Mimicry meaning in biology, says that it is an evolved resemblance that exists between an organism and another unknown subject. Most of the time, the unknown subject is found to be an organism that belongs to a different species. Mimicry is something that can evolve between different species or different individuals of the same species. Mimicry is responsible for protecting different species from predators, thus making it an antipredator adaptation. One can get a clear idea of the meaning of mimicry from this paragraph.
Mimicry in Biology
In biology, mimicry is a phenomenon marked by the superficial likeness of two or more species that are not taxonomically related. The organisms fool the living agent of natural selection by conferring an advantage—such as protection from predation—on one or both of them. Depending on the type of mimicry encountered, the agent of selection (which might be a predator, a symbiont, or a parasite's host) interacts directly with similar organisms and is misled by their similarity. Different types of convergent likeness that emerge from the operation of other natural selection factors (e.g., temperature, feeding preferences) on unrelated organisms are distinguished by this type of natural selection.

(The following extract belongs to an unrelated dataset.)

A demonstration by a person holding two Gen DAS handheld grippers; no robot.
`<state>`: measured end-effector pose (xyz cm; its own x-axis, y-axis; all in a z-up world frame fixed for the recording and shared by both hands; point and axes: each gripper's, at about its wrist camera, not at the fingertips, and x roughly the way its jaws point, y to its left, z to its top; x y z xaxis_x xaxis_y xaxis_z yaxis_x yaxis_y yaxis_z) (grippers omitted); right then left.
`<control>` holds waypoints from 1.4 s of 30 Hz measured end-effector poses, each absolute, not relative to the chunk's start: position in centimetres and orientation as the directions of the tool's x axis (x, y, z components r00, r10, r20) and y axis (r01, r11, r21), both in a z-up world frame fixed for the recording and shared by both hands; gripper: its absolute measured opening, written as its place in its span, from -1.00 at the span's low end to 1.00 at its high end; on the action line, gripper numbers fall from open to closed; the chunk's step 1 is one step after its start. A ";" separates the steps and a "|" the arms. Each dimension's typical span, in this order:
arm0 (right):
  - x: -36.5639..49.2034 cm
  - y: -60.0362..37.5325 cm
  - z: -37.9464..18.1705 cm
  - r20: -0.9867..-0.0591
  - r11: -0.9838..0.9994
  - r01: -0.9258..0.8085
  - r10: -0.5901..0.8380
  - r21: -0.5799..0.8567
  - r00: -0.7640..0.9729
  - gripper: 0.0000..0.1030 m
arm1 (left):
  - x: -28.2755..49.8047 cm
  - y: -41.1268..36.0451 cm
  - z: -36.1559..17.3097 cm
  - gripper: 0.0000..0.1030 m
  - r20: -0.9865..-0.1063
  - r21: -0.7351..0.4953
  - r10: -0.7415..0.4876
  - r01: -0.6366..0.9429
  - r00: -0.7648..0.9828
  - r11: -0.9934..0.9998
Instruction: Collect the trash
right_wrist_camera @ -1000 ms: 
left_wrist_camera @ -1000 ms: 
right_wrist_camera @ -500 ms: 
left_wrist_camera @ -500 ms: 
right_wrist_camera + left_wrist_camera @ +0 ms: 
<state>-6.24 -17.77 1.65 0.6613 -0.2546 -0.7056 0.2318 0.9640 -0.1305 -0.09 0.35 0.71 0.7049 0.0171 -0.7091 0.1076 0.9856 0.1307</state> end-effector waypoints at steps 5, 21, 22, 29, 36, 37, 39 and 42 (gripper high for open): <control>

The advantage is one-sided in the most well-studied mimetic partnerships, with one species (the mimic) benefiting from a likeness to the other (the model). Many plants and animals have been discovered to be mimetic since the discovery of mimicry in butterflies in the mid-nineteenth century. Although the creatures involved in most cases belong to the same class, order, or even family, there are countless examples of plants imitating animals and vice versa. Although the most well-known examples of mimicry involve physical similarities, research has shown fascinating cases in which the resemblance involves sound, scent, behaviour, and even biology.
Deception by the mimic, done on a third party who mistook the mimic for the model, is a critical feature in practically every mimetic situation. This third party might be a group of possible predators on the mimic, a predacious mimic's potential prey, or even one of the mimic's own species' sexes. In some circumstances, such as parasite-host mimicry, the fooled organism is the model.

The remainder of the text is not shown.